October 2, 2020 By [email protected]_84 Off

Depression and Biologic Use in Arthritis: Chicken or Egg?

Among patients with inflammatory rheumatic diseases, the initiation of a biologic treatment or switching to another biologic was associated with an increased likelihood of the use of antidepressants and anxiolytics, Greek researchers found.

In a multivariate analysis that adjusted for age, sex, type of underlying disease, and concomitant treatment with glucocorticoids and conventional disease-modifying antirheumatic drugs (DMARDs), there was a positive association between starting treatment with a biologic agent and the use of antidepressants (OR 1.248, 95% CI 1.153-1.350, P<0.0001) or anxiolytics (OR 1.178, 95% CI 1.099-1.263, P<0.0001), according to Petros P. Sfikakis, MD, of the National and Kapodistrian University of Athens, and colleagues.

Similarly, there was a positive association between switching to a different biologic and the use of antidepressants (OR 1.502, 95% CI 1.370-1.646, P<0.0001) or anxiolytics (OR 1.161, 95% CI 1.067-1.264, P=0.001), the researchers reported online in RMD Open: Rheumatic & Musculoskeletal Diseases.

“The relationship between mood disorders and inflammation seems to be bi-directional, as chronic pain and inflammation are considered to be important mediators of depression, while at the same time depression affects perception of pain and reduces response to treatment, possibly by minimizing patient adherence to medication,” Sfikakis and co-authors explained.

Despite the recognized association between inflammation and depression or anxiety, little is known about the effects of initiation or switching biologics in patients with the inflammatory rheumatic diseases rheumatoid arthritis (RA), psoriatic arthritis (PsA), and ankylosing spondylitis (AS).

To address this knowledge gap, the researchers conducted a retrospective study using nationwide data from the Greek Government Center for Social Security Services medical database, which covers almost 100% of the country’s population.

A total of 42,815 patients with inflammatory rheumatic diseases were registered in the database, with 18,925 being treated with conventional DMARDs alone, usually methotrexate. During the 2-year period of 2016 to 2018, 23,890 patients initiated or continued treatment with a biologic, which was usually a tumor necrosis factor (TNF) inhibitor, including 12,002 patients with RA, 5,465 with PsA, and 6,423 with AS.

More patients with PsA (18%) switched from one biologic to another compared with those with RA (13%) or AS (13.5%), and women more often switched than men in all disease subtypes (P>0.0001 for all):

Patients with PsA who switched were younger than nonswitchers (54.96 vs 56.20 years, P=0.007), were slightly younger in the RA group (63.06 vs 63.80, P=0.051), and were similar ages in the AS group (50.79 vs 51.24, P=0.351).

The use of antidepressants or anxiolytics, respectively, was reported in 24% and 43% of patients with RA, 19% and 36% of those with PsA, and 16% and 30% of those with AS.

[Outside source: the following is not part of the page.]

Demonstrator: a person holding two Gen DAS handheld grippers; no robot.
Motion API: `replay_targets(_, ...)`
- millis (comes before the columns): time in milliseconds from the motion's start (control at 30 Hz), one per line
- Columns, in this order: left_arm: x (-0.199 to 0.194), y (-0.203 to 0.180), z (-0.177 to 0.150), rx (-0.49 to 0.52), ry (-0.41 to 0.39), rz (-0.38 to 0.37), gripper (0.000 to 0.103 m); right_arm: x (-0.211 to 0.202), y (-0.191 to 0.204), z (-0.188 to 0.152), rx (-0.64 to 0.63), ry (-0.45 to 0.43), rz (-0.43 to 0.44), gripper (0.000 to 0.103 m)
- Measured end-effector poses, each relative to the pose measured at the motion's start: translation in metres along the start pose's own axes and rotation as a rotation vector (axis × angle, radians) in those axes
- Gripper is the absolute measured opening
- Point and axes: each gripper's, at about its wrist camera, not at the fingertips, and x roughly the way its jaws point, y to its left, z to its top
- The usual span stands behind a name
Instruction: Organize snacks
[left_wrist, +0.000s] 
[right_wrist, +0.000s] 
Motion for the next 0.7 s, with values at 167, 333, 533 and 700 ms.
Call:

After adjustment for age, sex, disease subtype, and concomitant medication use, the likelihood of using antidepressants was higher in patients with AS than in those with PsA (OR 1.130, 95% CI 1.031-1.238, P=0.009), while the likelihood was lower for those with RA (OR 0.880, 95% CI 0.821-0.943, P<0.0001).

In addition, compared with the PsA group, those with AS did not differ in their likelihood of receiving anxiolytic treatment, but RA patients were less likely to use these agents (OR 0.817, 95% CI 0.770-0.866, P<0.0001).

Sfikakis and co-authors offered several potential explanations for the relationship between the inflammatory arthritis and the use of mood stabilizing medications.

First, the pain and disability associated with these conditions can interfere with social functioning and employment, which can lead to depression. Moreover, the same proinflammatory cytokines implicated in these arthritides such as interleukins 1β and 6 and TNF have been detected in patients with major depression.

“It has been postulated that interferon-α, a potent cytokine inducer, triggers mood disorders by heightening right amygdala emotional reactivity. Conversely, treatment with anti-TNF agents has been shown to induce remission of underlying depression in the context of systemic autoimmune diseases, possibly by decreasing right amygdala reactivity,” the researchers wrote.

A further possibility is that depression itself could trigger or worsen inflammatory rheumatic diseases, with one recent study suggesting that psychological stress was commonly linked by RA patients with disease flares.

Another potential explanation is that depression may exacerbate patients’ perception of their disease state, showing higher scores on subjective disease activity ratings such as tender joint counts, fatigue, and patient global assessments.

The authors concluded that clinicians should consider the possibility of underlying depression or anxiety in patients who appear to be inadequately responding to their anti-arthritic medications when considering starting or switching a biologic.

A limitation of the study, the researchers said, was the lack of information about disease activity or severity in the national database.

Disclosures

Sfikakis and co-authors reported no competing interests.